• Activity
Nothing is needed except the lines below that run from the one with "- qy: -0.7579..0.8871" through the one with "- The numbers", repeated exactly.

• Input

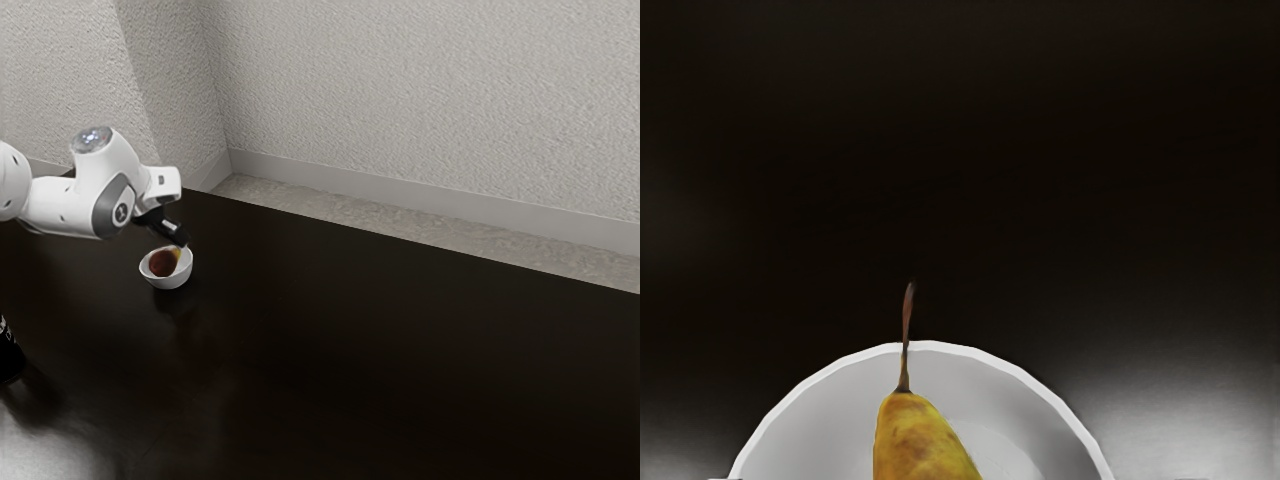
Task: Place the pear in the bowl.
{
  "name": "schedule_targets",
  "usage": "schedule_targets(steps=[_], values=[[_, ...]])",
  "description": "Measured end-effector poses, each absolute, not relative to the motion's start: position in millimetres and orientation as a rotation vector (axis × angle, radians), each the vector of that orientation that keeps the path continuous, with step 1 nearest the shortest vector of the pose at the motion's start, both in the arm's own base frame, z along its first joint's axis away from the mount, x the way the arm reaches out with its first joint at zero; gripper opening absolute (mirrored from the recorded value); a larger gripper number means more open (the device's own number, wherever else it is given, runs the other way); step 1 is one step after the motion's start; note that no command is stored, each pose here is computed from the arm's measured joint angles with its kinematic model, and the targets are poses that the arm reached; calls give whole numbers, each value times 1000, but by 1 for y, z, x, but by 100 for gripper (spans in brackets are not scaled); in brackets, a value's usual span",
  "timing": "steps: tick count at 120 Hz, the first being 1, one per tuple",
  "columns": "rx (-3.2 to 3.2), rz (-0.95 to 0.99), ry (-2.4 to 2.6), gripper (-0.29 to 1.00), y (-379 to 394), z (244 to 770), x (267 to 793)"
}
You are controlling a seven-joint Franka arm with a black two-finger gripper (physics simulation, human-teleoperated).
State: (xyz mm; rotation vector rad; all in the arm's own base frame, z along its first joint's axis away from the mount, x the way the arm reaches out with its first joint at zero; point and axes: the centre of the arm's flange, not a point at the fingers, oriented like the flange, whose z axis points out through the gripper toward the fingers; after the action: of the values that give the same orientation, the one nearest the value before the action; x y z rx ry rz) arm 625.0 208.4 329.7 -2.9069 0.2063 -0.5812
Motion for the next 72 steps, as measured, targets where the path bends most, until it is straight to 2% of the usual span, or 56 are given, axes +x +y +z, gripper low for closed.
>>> schedule_targets(steps=[16,32,59,72], values=[[-2900,-591,235,62,198,342,626],[-2958,-527,235,65,169,389,617],[-3063,-416,275,68,84,556,605],[-3093,-327,349,68,26,606,599]])
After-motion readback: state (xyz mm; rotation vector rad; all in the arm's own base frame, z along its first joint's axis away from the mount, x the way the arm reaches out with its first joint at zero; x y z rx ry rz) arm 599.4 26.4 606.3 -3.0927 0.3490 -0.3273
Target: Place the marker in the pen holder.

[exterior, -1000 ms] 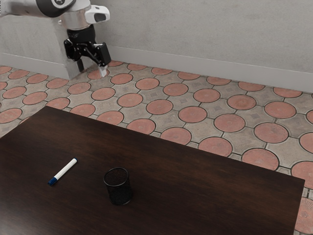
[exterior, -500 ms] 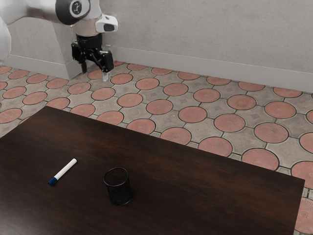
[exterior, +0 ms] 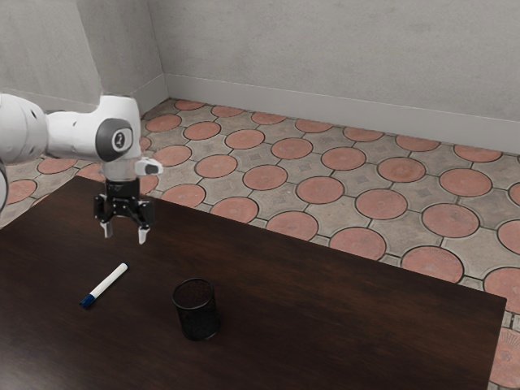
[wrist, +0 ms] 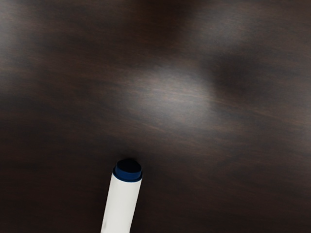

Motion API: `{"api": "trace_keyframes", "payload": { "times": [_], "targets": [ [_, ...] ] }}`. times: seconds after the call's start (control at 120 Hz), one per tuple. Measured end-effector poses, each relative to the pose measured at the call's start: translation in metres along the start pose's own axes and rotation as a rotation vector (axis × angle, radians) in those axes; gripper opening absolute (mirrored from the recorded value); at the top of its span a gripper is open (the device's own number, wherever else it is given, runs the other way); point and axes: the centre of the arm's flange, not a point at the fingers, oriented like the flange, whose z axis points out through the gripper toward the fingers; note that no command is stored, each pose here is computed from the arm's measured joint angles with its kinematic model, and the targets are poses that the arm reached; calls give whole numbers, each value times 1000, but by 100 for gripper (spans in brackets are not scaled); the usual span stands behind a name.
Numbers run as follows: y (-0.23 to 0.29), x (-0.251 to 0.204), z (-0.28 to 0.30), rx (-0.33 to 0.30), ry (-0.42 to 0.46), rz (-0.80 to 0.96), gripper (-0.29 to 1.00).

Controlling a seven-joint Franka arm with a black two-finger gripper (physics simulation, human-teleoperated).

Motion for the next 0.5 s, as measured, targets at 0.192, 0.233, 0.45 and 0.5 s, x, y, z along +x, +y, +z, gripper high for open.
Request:
{"api": "trace_keyframes", "payload": {
  "times": [0.192, 0.233, 0.45, 0.5],
  "targets": [
    [-1, -39, 47, 32, 14, 45, 70],
    [-2, -47, 54, 35, 24, 53, 70],
    [-14, -61, 72, 46, 70, 86, 70],
    [-16, -62, 75, 53, 73, 102, 70]
  ]
}}
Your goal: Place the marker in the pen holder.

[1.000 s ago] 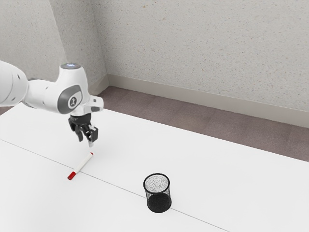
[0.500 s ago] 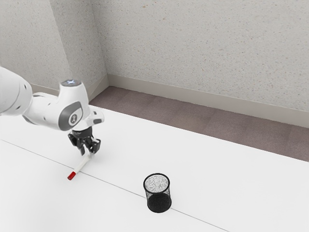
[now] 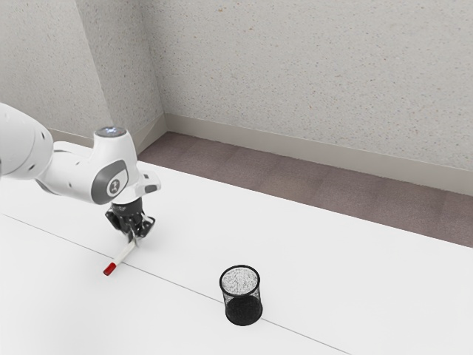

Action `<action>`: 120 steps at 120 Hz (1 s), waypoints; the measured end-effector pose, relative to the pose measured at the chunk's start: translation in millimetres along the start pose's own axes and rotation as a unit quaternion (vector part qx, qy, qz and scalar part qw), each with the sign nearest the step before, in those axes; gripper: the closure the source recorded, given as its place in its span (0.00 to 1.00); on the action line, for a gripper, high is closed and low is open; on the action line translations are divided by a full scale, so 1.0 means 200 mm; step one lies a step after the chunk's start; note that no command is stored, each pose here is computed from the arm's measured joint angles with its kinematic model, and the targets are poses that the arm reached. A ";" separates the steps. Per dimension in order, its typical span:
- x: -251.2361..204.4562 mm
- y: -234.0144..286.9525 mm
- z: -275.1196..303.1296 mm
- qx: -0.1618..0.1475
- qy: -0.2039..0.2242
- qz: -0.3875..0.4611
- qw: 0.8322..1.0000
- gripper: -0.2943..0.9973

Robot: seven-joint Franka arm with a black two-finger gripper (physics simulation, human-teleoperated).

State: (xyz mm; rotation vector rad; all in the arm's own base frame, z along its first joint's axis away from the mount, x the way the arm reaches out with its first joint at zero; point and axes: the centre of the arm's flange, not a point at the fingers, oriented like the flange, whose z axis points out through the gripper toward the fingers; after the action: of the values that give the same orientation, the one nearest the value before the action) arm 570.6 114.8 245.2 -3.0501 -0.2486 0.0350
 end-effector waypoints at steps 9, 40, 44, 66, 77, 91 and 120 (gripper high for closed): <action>0.00 0.00 0.00 0.002 0.001 -0.003 1.000 0.77; -0.09 0.18 -0.56 -0.004 0.080 0.016 0.997 0.83; -0.10 0.25 -0.63 -0.006 0.088 0.028 0.996 0.83; -0.20 0.60 -0.91 -0.021 0.123 0.076 0.989 0.84; -0.24 0.77 -1.00 -0.030 0.133 0.098 0.986 0.83; -0.27 0.99 -1.08 -0.039 0.144 0.128 0.980 0.83; -0.34 1.37 -1.09 -0.053 0.143 0.178 0.972 0.77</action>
State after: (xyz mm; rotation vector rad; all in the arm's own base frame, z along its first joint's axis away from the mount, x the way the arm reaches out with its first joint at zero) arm 553.8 -183.3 441.5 -3.1052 0.3258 -0.4047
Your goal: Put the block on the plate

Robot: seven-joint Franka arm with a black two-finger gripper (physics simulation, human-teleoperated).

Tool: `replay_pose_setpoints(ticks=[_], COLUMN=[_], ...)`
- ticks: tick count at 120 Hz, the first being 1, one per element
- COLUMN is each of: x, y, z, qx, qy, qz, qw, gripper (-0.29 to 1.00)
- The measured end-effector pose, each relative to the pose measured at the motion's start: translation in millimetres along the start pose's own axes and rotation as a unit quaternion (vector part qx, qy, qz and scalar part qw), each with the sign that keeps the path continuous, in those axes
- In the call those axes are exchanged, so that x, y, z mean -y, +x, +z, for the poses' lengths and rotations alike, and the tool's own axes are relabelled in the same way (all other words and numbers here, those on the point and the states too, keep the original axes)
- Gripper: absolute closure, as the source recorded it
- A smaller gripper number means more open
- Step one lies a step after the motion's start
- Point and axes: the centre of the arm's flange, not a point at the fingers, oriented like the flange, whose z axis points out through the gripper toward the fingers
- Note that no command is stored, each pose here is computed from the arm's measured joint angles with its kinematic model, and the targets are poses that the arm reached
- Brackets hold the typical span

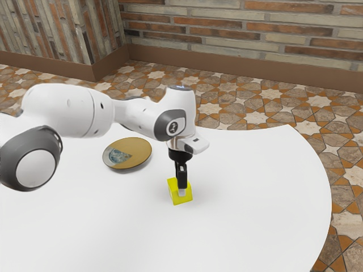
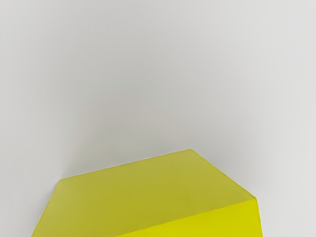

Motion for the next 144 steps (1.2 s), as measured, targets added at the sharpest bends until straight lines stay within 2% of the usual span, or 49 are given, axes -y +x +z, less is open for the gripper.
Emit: replay_pose_setpoints(ticks=[28, 52, 80, 91, 120, 144], x=[3, 4, 5, 4, -2, -12], y=[2, 3, 1, 1, -3, -16], z=[18, 20, 14, 2, -41, -108], qx=[0.003, 0.0, -0.004, -0.009, -0.024, -0.046], qy=[-0.005, -0.007, -0.004, 0.001, 0.02, 0.05], qz=[0.012, 0.017, 0.021, 0.024, 0.029, 0.031], qw=[1.0, 1.0, 1.0, 1.0, 0.999, 0.997], gripper=[0.01, 0.15, 0.22, 0.26, 0.28, 0.28])
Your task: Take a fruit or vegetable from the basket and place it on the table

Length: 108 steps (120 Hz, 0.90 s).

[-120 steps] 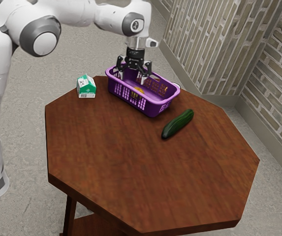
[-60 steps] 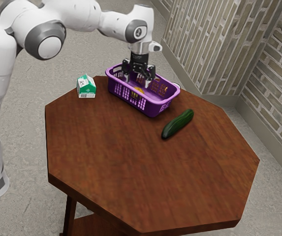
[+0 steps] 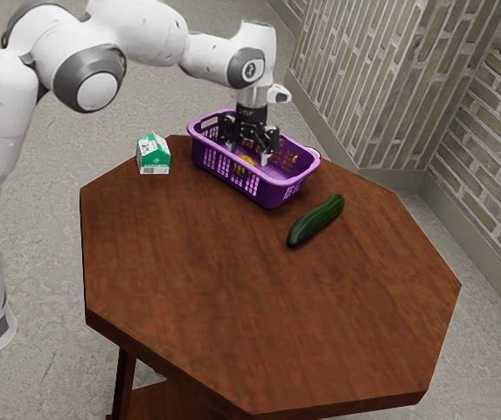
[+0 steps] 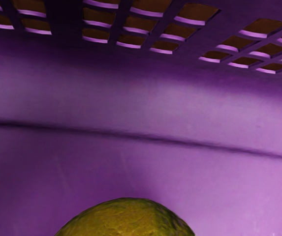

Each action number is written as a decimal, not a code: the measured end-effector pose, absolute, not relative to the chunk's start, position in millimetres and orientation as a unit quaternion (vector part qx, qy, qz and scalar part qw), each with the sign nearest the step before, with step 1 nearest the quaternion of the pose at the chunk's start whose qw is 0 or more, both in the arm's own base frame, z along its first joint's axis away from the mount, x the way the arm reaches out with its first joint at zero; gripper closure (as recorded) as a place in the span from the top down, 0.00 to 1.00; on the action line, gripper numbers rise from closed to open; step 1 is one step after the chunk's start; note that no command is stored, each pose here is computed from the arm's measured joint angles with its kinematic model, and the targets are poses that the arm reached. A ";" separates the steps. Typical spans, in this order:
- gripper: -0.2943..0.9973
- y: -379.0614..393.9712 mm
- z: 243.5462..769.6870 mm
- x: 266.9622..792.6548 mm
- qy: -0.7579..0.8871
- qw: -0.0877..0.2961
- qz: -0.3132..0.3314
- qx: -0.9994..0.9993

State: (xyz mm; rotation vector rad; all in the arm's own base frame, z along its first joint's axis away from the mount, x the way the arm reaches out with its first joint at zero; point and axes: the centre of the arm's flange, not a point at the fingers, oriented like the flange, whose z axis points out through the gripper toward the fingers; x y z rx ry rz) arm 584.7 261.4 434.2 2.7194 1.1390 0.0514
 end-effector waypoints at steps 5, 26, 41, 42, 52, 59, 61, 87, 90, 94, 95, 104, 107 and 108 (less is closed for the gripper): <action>0.77 257.9 432.4 587.1 0.380 0.097 0.018 0.920; 0.77 252.9 432.4 590.8 0.372 0.100 0.024 0.923; 0.77 251.8 431.0 592.1 0.369 0.100 0.027 0.924; 0.77 251.7 430.9 592.2 0.368 0.101 0.027 0.924; 0.77 247.6 431.4 592.5 0.366 0.104 0.029 0.924; 0.77 245.2 431.2 592.2 0.366 0.106 0.029 0.924; 0.77 244.8 431.1 592.3 0.366 0.106 0.029 0.924; 0.77 239.8 429.0 587.8 0.368 0.110 0.028 0.923; 0.77 239.8 429.3 587.7 0.368 0.110 0.028 0.923; 0.77 239.9 429.6 587.5 0.369 0.110 0.029 0.922; 0.77 240.1 429.4 587.5 0.370 0.110 0.029 0.922; 0.77 240.4 426.4 587.8 0.372 0.109 0.028 0.921; 0.77 240.7 425.2 587.9 0.373 0.109 0.027 0.921; 0.77 240.7 424.9 588.0 0.373 0.109 0.027 0.921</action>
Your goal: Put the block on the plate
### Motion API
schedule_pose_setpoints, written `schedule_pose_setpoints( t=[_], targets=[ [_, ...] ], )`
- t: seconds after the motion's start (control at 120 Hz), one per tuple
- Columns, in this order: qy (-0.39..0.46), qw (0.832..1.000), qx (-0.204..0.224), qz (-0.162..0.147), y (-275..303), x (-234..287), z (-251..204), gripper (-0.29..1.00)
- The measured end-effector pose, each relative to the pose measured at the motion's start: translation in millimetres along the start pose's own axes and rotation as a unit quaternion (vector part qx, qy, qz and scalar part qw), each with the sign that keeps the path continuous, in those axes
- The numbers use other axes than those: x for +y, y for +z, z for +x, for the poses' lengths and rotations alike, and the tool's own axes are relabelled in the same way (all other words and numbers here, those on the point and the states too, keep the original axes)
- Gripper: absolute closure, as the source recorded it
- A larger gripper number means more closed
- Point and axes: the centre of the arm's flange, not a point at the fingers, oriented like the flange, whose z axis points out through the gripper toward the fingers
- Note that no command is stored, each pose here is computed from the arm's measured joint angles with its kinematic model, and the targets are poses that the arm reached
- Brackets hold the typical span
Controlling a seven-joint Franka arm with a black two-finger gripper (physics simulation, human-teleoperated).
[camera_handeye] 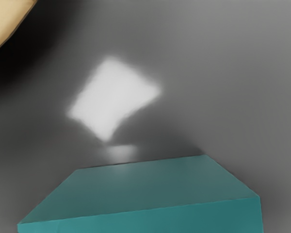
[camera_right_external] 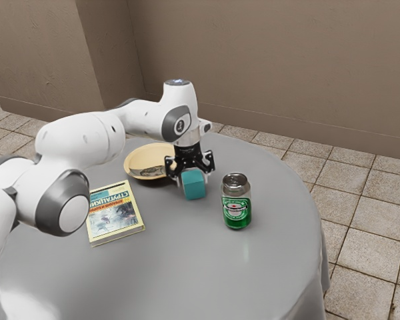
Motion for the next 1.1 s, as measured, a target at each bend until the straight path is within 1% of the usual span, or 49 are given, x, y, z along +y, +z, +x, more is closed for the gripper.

• Solution
- qy: -0.7579..0.8871
- qw: -0.0877..0.2961
- qz: -0.3132..0.3314
- qx: -0.9994..0.9993

State: (xyz mm; rotation vector rad; all in the arm's own base frame, z along its first joint's axis away from the mount, x the way the arm reaches out with its first joint at zero; point and axes: the centre of the arm's flange, not a point at the fingers, oriented like the flange, whose z axis points out through the gripper toward the fingers; x y z rx ry rz) arm 584.7 261.4 434.2 2.7194 1.1390 0.0514
 end-effector waypoints at steps 5, 26, 41, 42, 52, 59, 61, 87, 90, 94, 95, 104, 107 and 108 (less is closed for the gripper): <action>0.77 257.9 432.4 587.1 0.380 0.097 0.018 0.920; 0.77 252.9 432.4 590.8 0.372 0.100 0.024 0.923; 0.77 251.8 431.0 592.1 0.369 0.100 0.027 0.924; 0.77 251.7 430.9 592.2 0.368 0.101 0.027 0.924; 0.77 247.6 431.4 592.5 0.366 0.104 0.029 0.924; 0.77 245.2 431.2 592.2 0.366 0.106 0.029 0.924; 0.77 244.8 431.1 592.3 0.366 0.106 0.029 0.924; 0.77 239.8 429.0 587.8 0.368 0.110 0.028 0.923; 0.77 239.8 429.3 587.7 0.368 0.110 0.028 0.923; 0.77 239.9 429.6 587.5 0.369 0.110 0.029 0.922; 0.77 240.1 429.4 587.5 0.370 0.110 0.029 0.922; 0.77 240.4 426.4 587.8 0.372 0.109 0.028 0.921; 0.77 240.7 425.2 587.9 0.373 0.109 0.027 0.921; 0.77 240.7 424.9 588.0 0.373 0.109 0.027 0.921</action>
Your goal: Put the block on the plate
### Motion API
schedule_pose_setpoints, written `schedule_pose_setpoints( t=[_], targets=[ [_, ...] ], )`
- t: seconds after the motion's start (control at 120 Hz), one per tuple
- Columns, in this order: qy (-0.39..0.46), qw (0.832..1.000), qx (-0.204..0.224), qz (-0.162..0.147), y (-275..303), x (-234..287), z (-251..204), gripper (-0.29..1.00)
- The measured end-effector pose, each relative to the pose measured at the motion's start: translation in millimetres along the start pose's own axes and rotation as a unit quaternion (vector part qx, qy, qz and scalar part qw), each with the sign that keeps the path continuous, in those axes
- The numbers use other axes than those: x for +y, y for +z, z for +x, for the poses' lengths and rotations alike, and the tool's own axes are relabelled in the same way (all other words and numbers here, those on the point and the states too, keep the original axes)

The answer is now complete.